Kesadaran informasi dan aspek manajerial atas system informasi dapat membantu memahami mengapa beberapa perusahaan mencapai hasil yang lebih disbanding yang lain. Ada yang bermodal besar hasilnya juga besar, ada yang bermodal besar tetapi hasilnya kecil, ada yang bermodal kecil hasilnya kecil pula, adapun yang bermodal kecil tetapi hasilnya justru besar.
Hal ini menunjukkan bahwa berapapun kita menanamkan modal kita tidak menjamin akan hasil yang kita dapat nanti. Ini lah yang membuat bahwa kesadaran informasi dan aspek manajerial dapat membantu sebuah perusahaan mencapai hasil yang di inginkan.
Asset komplementer adalah asset yang dibutuhkan untuk mendapatkan nilai dari investasi utamanya.
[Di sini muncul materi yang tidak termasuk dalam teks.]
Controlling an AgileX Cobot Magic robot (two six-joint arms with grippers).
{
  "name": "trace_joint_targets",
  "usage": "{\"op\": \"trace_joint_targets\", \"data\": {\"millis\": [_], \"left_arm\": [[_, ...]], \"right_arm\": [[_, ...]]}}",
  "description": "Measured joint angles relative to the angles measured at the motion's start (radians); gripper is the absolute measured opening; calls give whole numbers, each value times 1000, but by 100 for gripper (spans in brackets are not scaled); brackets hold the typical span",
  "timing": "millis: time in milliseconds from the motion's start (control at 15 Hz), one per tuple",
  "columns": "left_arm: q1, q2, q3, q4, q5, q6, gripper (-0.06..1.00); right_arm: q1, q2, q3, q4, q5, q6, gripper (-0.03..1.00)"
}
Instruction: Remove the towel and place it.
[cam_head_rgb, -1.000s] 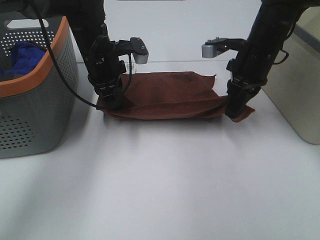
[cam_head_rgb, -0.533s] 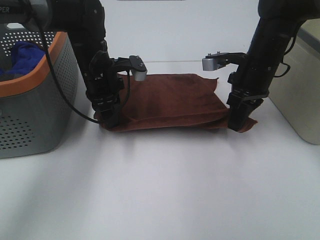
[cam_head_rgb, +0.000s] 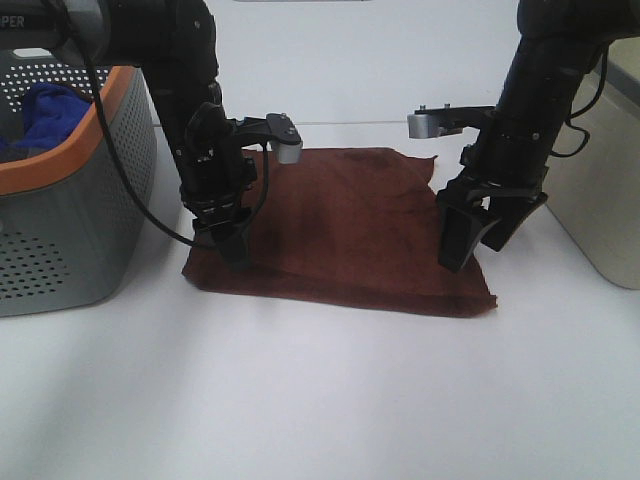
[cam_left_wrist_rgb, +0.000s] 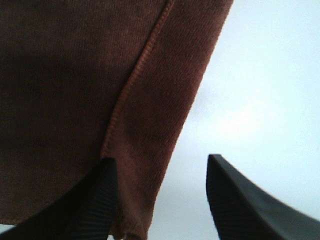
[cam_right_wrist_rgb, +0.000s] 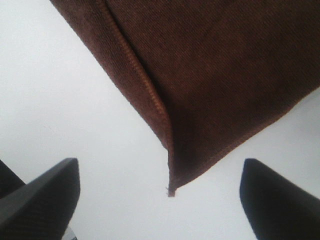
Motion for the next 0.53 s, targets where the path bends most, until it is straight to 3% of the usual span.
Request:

Perusahaan yang menunjang kegiatan bisnisnya dengan asset komplementer makan akan mencapai hasil yang mengagumkan sesuai dengan yang di inginkan perusahaan.
Sebagai contoh model dan konsep perencanaan E-commerce, dari perspektif komunikasi : pengiriman barang, jasa, informasi, atau pembayaran melalui jaringan komputer atau sarana electronik lainnya. Sedangkan dari perspektif perdagangan : penyediaan sarana untuk membeli dan menjual produk, jasa, dan informasi melalui Internet atau fasilitas online lainnya. E-commerce : menjalankan proses bisnis secara elektronik melalui jaringan elektronik, menggantikan proses bisnis fisik dengan informasi, cara bagi pemerintah, perusahaan, konsumen, dan manajemen untuk memangkas biaya pelayanan/operasi sekaligus meningkatkan mutu dan kecepatan layanan bagi konsumen.